In the Pisgat Zeev district of Jerusalem policemen saw two Arabs, thought they looked suspicious, searched them on the spot, and found a military knife, which the Arabs meant to use to exact vengeance on the Jews celebrating today.

Lacking “blood on their hands” the Arabs will soon be released, heroes to their compatriots.

As we have stated repeatedly since the beginning of the Israeli Gaza war, it significantly increased Hamas’ popularity. And why not? IDF did not target Gazan civilians, Iran paid for the damaged houses, and the world’s attention is now focused on them.

According to the Palestinian Political Research Poll, Hamas’ Ismail Haniye increased his approval rating from 38 to 47 percent in Gaza and the West Bank. Still more popular is jailed Tanzim arch-terrorist Marwan Barghouti, whom Peres has promised to pardon.
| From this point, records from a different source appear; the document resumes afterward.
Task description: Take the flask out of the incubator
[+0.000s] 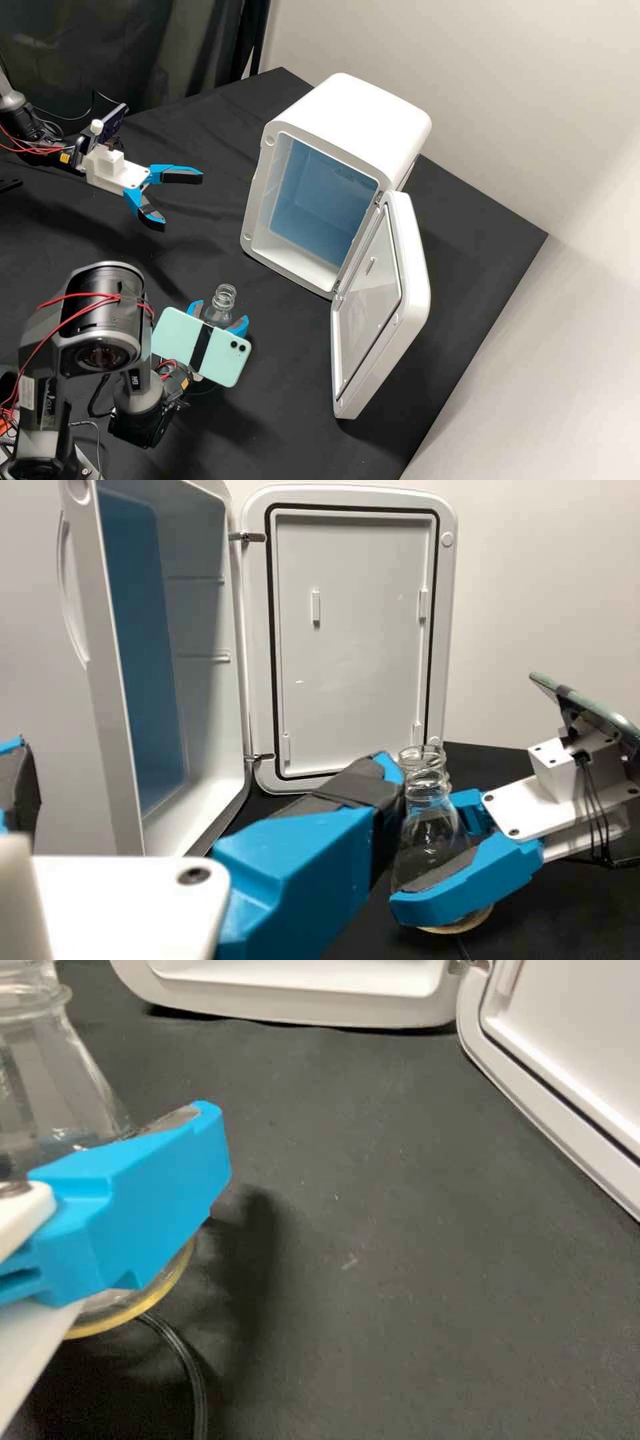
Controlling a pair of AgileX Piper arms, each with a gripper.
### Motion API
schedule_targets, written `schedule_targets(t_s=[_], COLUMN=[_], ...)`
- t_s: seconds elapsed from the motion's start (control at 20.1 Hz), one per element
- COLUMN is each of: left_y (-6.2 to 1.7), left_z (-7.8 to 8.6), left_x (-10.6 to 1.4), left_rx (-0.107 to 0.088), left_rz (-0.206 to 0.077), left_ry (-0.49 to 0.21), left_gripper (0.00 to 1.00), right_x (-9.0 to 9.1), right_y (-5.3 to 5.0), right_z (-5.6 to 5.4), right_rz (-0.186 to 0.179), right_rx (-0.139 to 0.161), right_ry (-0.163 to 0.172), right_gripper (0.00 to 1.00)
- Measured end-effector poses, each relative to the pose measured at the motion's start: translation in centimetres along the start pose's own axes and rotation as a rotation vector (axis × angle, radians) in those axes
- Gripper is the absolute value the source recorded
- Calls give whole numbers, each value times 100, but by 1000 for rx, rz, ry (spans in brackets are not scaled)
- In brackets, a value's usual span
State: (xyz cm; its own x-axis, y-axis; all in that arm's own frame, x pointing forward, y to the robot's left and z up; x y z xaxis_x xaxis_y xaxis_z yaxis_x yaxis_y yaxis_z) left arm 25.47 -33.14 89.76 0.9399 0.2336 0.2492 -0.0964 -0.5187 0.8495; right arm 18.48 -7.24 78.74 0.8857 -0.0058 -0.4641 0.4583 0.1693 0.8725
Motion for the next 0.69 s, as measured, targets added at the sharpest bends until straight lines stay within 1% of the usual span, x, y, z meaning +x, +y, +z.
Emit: schedule_targets(t_s=[0.05,0.1,0.15,0.25,0.35,0.45,0.55,0.6,0.69], left_y=[-9,-19,-25,-28,-32,-42,-73,-93,-120], left_z=[0,0,0,0,-1,40,111,135,175], left_x=[-9,-19,-25,-28,-32,-25,-38,-52,-73], left_rx=[-1,-2,-5,-7,-8,-11,11,22,10], left_rz=[-4,-9,-11,-12,-14,-14,-16,-21,-28], left_ry=[1,2,3,3,4,-2,-2,-5,0], left_gripper=[100,100,100,100,100,100,100,100,100], right_x=[13,34,55,76,92,84,85,87,92], right_y=[10,16,19,19,6,-18,-37,-40,-44], right_z=[-15,-28,-43,-55,-48,-47,-61,-66,-72], right_rz=[8,16,23,33,32,35,28,26,22], right_rx=[0,7,21,39,50,71,73,73,71], right_ry=[-3,-8,-12,-24,-31,-49,-48,-46,-43], right_gripper=[0,0,0,0,0,0,0,0,0])
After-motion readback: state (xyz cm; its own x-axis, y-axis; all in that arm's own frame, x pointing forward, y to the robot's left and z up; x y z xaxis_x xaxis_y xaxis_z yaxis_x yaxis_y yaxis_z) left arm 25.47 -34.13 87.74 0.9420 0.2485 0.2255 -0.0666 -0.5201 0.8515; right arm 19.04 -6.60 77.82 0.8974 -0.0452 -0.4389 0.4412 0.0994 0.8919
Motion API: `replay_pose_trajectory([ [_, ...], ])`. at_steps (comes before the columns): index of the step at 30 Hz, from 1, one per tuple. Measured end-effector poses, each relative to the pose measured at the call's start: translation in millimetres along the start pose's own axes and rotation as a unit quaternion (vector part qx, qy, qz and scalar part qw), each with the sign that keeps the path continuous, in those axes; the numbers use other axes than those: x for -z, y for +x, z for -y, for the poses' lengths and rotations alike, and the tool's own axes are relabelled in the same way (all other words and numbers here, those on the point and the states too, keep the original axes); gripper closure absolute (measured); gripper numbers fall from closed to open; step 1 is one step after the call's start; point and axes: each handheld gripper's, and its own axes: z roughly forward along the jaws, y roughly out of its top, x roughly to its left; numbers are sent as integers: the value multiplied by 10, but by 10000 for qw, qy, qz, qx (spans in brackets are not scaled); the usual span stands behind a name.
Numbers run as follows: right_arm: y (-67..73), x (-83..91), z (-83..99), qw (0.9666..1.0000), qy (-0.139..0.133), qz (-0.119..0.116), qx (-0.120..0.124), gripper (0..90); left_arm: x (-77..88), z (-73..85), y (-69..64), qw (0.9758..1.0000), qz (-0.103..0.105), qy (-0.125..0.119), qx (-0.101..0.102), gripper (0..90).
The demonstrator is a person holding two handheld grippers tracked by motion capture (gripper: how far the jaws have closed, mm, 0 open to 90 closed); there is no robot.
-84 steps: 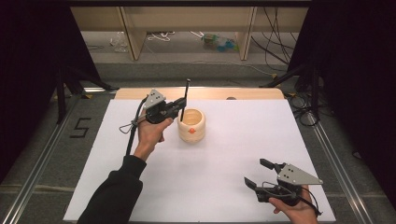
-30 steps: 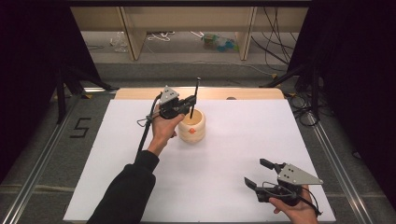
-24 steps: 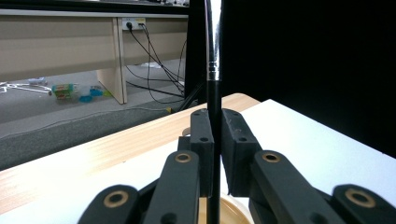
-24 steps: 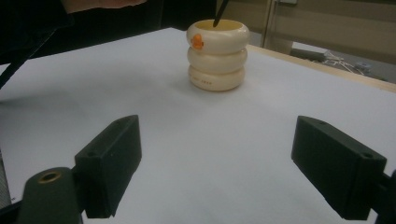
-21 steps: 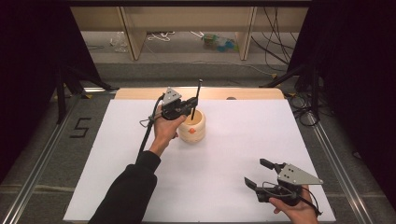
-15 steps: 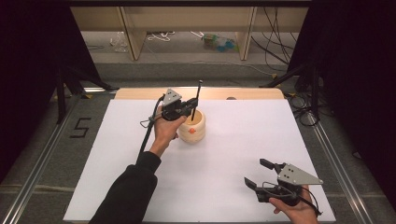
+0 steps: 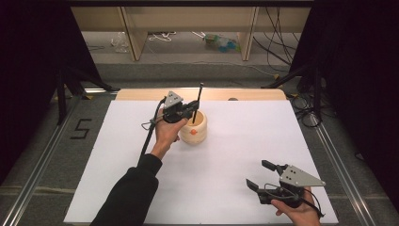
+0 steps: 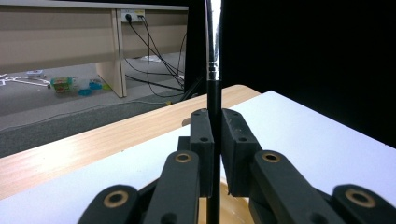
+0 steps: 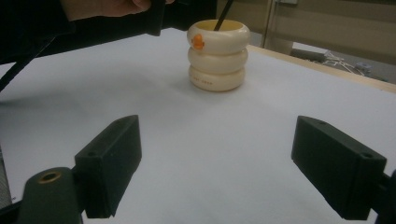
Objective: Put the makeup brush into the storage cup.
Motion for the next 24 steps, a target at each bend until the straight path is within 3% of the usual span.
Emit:
replay_pose_trajectory([
  [2, -1, 1, 0, 10000, 17, 18, 13, 173, 1, 5, 2, 10000, 0, 13, -1, 835],
  [3, -1, 32, -11, 9998, 199, 60, 31, 172, 5, 14, 9, 10000, -8, 24, -17, 835],
  [7, -1, -1, 1, 10000, 5, 9, 13, 172, 7, 32, 12, 10000, -25, 30, 17, 835],
  [8, -2, 31, -10, 9998, 199, 61, 34, 172, 8, 37, 15, 10000, -28, 42, 12, 835],
  [9, -1, -2, 1, 10000, 5, 9, 12, 172, 7, 41, 17, 10000, -29, 44, 10, 835],
  [16, 0, -5, 2, 10000, 5, 7, 23, 173, 11, 55, 20, 10000, -39, 47, -16, 835],
  [18, -1, -5, 3, 10000, 6, 5, 20, 173, 12, 75, 17, 9999, -36, 37, 101, 835],
  [24, 3, -5, 3, 10000, 26, -15, -6, 174, 22, 106, 49, 9999, -54, 67, 104, 835],
])
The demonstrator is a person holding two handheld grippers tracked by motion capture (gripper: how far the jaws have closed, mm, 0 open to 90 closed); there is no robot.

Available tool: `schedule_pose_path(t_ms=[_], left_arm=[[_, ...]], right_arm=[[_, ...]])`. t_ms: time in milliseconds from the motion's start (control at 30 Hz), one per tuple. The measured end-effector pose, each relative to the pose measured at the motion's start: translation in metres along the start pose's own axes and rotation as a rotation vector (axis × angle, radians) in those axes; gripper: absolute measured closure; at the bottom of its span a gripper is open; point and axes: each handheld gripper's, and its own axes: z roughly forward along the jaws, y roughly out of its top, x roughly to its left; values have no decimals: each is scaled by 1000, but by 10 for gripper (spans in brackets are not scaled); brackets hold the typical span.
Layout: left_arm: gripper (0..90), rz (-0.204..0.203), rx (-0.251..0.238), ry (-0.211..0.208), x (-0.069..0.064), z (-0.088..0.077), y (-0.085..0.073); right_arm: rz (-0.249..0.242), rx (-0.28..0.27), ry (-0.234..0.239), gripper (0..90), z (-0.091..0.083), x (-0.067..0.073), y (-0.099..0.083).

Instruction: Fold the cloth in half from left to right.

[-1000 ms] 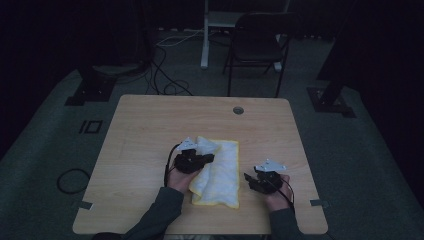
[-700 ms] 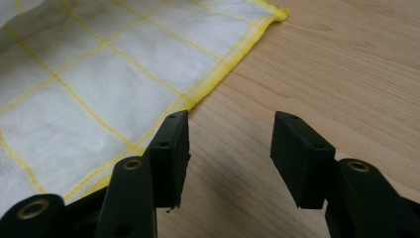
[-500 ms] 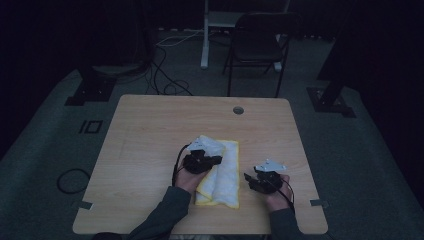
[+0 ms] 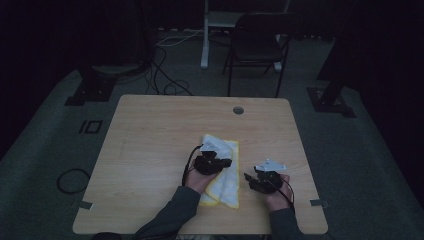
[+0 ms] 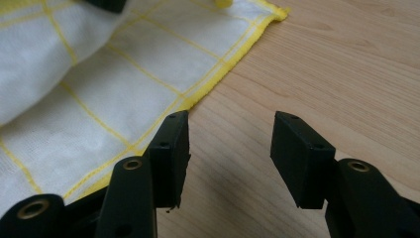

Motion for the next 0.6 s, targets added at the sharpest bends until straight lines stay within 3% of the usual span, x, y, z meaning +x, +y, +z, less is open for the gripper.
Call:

Barghouti offers Palestinian voters the best of all worlds: unrelenting anti-Israeli struggle ŕ la PIJ, no Fatah-style corruption (thanks to being jailed), and no religious extremism of Hamas’ type.

Palestinian public opinion is this: they want neither Israel, nor trouble. When Israel makes no trouble for them, they feel free to vote for Hamas. If Fatah fielded a reasonably honest candidate like Barghouti, it would beat Hamas in elections hands down. If Israel opened the border crossings and allowed $5.2 billion in aid into Gaza, Hamas would win the elections.

But elections are not the problem. Whether they are a ruling party or in opposition, Hamas commands hundreds of thousands of active supporters, enough to man their terrorist war against Israel.

As happens every Purim, IDF declared Dr. Baruch Goldstein’s grave “a closed military zone” so that residents of Kiryat Arba could not pay homage to the man who saved them fifteen years ago.

Closed military zones can only be created to protect Jewish life, but who cares about the law when Dr. Goldstein is an issue?

Meanwhile nearby, Arabs staged a pogrom in the Cave of the Patriarchs, and tore up sacred Jewish books.